What Bernstein fears, what any reasonable person might fear, is that the reforms of the past decade won’t be permanent, that these “justice” systems will regress. Bernstein fears this because she believes that too many politicians, and prison officials, and judges, and prosecutors, still don’t understand the difference between incarcerating adults and incarcerating children. She believes it because she knows that many officials just don’t get it — or cannot get beyond the notion of retribution and punishment instead of rehabilitation.

In this she is right. The children she chronicles are not lifers — by law they cannot be, thanks to a recent Supreme Court decision. They are instead young people who eventually will return to the outside world. And that means they are young people for whom prison can be either an opportunity or a trap. Whether it is one or the other depends entirely upon the adults working in juvenile justice. Perhaps the most inspiring components of Bernstein’s book are those passages that tell us what does work. Every juvenile justice official, from the lowliest guard to the heads of the departments of corrections in every state, ought to read this book and learn.

The last words go to Bernstein — in questions she asks near the end of the book:

How does sitting in a locked building help build accountability, foster rehabilitation, reduce re-offending, or assist with any other goal of the juvenile court?
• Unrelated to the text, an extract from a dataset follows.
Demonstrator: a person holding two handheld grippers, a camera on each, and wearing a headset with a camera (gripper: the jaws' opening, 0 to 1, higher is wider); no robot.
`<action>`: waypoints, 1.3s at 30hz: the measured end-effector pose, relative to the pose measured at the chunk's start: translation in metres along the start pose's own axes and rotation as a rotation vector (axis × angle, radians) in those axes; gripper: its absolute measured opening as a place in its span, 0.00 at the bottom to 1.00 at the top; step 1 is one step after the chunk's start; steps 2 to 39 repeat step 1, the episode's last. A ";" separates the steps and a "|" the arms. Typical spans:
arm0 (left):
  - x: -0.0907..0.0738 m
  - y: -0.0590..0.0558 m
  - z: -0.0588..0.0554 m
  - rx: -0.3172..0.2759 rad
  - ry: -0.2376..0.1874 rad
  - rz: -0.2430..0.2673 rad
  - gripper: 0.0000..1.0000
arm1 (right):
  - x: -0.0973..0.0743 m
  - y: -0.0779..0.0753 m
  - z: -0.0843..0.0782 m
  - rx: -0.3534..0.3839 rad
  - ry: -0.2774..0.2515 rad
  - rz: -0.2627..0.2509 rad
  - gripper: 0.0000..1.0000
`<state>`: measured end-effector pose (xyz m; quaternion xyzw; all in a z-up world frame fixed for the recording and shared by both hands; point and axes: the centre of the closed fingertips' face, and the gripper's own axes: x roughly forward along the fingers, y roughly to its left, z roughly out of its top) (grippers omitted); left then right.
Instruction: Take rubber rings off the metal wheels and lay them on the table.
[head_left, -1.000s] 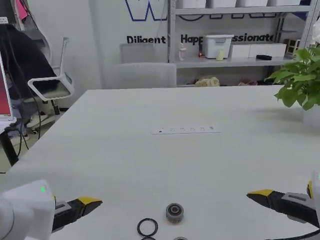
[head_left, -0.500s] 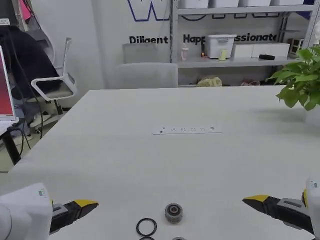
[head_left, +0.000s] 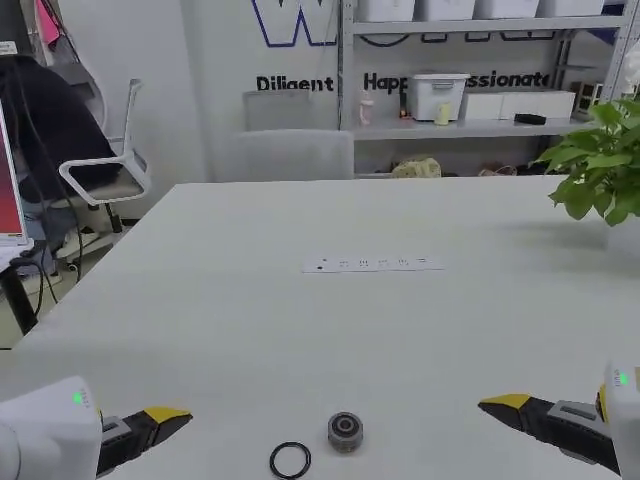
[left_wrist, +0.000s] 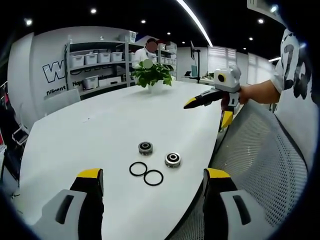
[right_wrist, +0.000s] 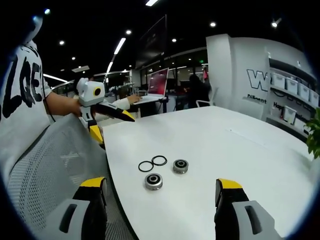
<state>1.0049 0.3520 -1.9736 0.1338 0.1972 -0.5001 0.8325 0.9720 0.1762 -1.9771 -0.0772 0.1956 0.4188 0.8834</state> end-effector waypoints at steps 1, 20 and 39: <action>0.000 0.000 0.000 0.000 0.000 0.000 0.80 | 0.000 0.000 0.000 0.000 0.000 0.000 0.89; 0.000 0.000 0.000 0.000 0.000 0.000 0.80 | 0.000 0.000 0.000 0.000 0.000 0.000 0.89; 0.000 0.000 0.000 0.000 0.000 0.000 0.80 | 0.000 0.000 0.000 0.000 0.000 0.000 0.89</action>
More to the point, given the mountain of evidence that it does none of these things and often achieves just the opposite, why do we remain wedded to this particular intervention? [Burning Down the House: The End of Juvenile Prison]

And:

If confining juveniles in large state-run facilities fails to meet its ostensible goals, if it fails to reduce crime or enhance public safety, fails, in fact, by every measure we’ve come up with, what, then does it offer for the billions of dollars and millions of lives it winds up costing? Burning Down the House: The End of Juvenile Prison]

There are no words that can answer these questions. The only answer to these questions is action. Read this book. If you are a parent, especially, it may change your life. The kids in this book could be my kid. They could be your kid. And if they were, you would rage against a machine designed not to make things better for these troubled children, and for our society, but to make things measurably, relentlessly worse.